▶ [PROBLEM DESCRIPTION]: All lines from the one holding "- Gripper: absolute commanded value" to the end of the listing are to be output exactly, both ends included, with any pictures left out.

▶ [COLLECTED DATA]:
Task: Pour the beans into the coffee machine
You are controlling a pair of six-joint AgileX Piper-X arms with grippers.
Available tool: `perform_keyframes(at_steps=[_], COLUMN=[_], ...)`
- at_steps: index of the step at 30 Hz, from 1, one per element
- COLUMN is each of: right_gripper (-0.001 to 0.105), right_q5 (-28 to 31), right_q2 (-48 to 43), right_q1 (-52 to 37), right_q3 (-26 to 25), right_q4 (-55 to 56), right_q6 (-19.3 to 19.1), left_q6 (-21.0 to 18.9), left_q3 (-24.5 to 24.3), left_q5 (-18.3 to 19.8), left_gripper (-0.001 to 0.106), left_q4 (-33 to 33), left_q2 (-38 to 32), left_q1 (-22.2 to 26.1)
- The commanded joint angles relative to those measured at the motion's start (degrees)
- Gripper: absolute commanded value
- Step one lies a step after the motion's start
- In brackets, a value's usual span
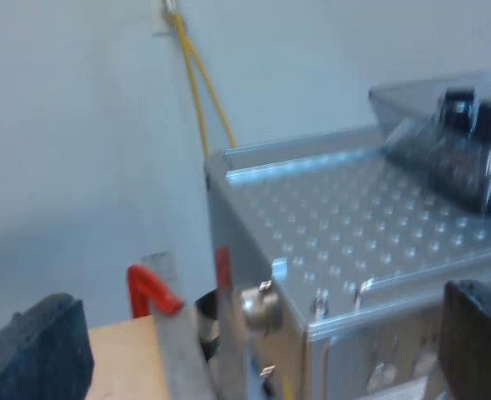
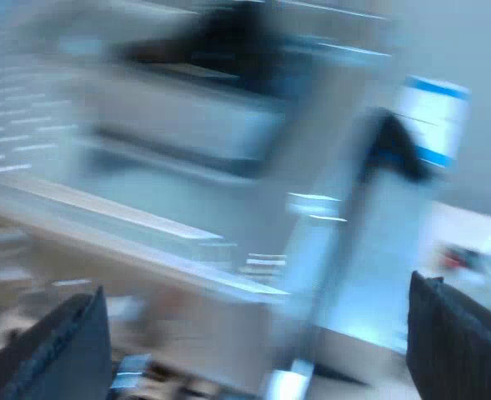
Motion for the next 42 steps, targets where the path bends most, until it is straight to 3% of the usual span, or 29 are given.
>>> perform_keyframes(at_steps=[1, 10, 15, 18, 23, 27, 28, 33, 35, 42], right_gripper=[0.074, 0.074, 0.074, 0.074, 0.074, 0.074, 0.074, 0.074, 0.074, 0.074], right_q5=[-3.0, -7.6, -8.1, -10.7, -13.4, -13.9, -14.3, -18.2, -19.1, -19.4], right_q2=[-0.6, -5.0, -7.8, -10.1, -15.0, -20.3, -20.8, -26.6, -28.3, -35.5], right_q1=[-5.5, -28.1, -39.2, -42.5, -41.9, -41.9, -41.9, -41.9, -41.9, -41.9], right_q3=[-1.2, -1.1, -1.1, -0.9, -0.7, -0.6, -0.6, -0.5, 0.1, 5.4], right_q4=[2.1, 5.7, 7.9, 9.4, 12.4, 15.1, 15.4, 19.3, 20.4, 21.0], right_q6=[-0.7, -0.9, -5.0, -7.6, -7.6, -8.4, -8.4, -8.4, -8.4, -8.3], left_q6=[-3.0, -3.3, -3.3, -3.3, -3.1, 0.1, 0.7, 4.3, 4.5, 4.5], left_q3=[-0.4, -0.4, -0.4, -0.4, -0.4, -0.4, -0.4, -0.4, -0.4, -0.4], left_q5=[0.6, 0.6, 0.7, 2.0, 3.0, 2.4, 1.8, -9.3, -12.0, -12.7], left_gripper=[0.086, 0.086, 0.086, 0.086, 0.086, 0.086, 0.086, 0.086, 0.086, 0.086], left_q4=[-2.3, -3.1, -2.7, -1.3, 2.2, 8.9, 9.7, 17.0, 18.1, 23.5], left_q2=[0.6, 1.1, 1.1, 0.9, -2.1, -6.5, -7.1, -13.0, -15.3, -23.4], left_q1=[-0.3, -0.3, -0.3, -0.3, -0.3, -0.3, -0.3, -0.3, -0.3, -0.3])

▶ [FINISHED TASK]:
- Gripper: absolute commanded value
- Step one lies a step after the motion's start
- In brackets, a value's usual span
Motion for the next 42 steps, targets where the path bends most, until it is straight to 3% of the usual span, or 29 are given.
>>> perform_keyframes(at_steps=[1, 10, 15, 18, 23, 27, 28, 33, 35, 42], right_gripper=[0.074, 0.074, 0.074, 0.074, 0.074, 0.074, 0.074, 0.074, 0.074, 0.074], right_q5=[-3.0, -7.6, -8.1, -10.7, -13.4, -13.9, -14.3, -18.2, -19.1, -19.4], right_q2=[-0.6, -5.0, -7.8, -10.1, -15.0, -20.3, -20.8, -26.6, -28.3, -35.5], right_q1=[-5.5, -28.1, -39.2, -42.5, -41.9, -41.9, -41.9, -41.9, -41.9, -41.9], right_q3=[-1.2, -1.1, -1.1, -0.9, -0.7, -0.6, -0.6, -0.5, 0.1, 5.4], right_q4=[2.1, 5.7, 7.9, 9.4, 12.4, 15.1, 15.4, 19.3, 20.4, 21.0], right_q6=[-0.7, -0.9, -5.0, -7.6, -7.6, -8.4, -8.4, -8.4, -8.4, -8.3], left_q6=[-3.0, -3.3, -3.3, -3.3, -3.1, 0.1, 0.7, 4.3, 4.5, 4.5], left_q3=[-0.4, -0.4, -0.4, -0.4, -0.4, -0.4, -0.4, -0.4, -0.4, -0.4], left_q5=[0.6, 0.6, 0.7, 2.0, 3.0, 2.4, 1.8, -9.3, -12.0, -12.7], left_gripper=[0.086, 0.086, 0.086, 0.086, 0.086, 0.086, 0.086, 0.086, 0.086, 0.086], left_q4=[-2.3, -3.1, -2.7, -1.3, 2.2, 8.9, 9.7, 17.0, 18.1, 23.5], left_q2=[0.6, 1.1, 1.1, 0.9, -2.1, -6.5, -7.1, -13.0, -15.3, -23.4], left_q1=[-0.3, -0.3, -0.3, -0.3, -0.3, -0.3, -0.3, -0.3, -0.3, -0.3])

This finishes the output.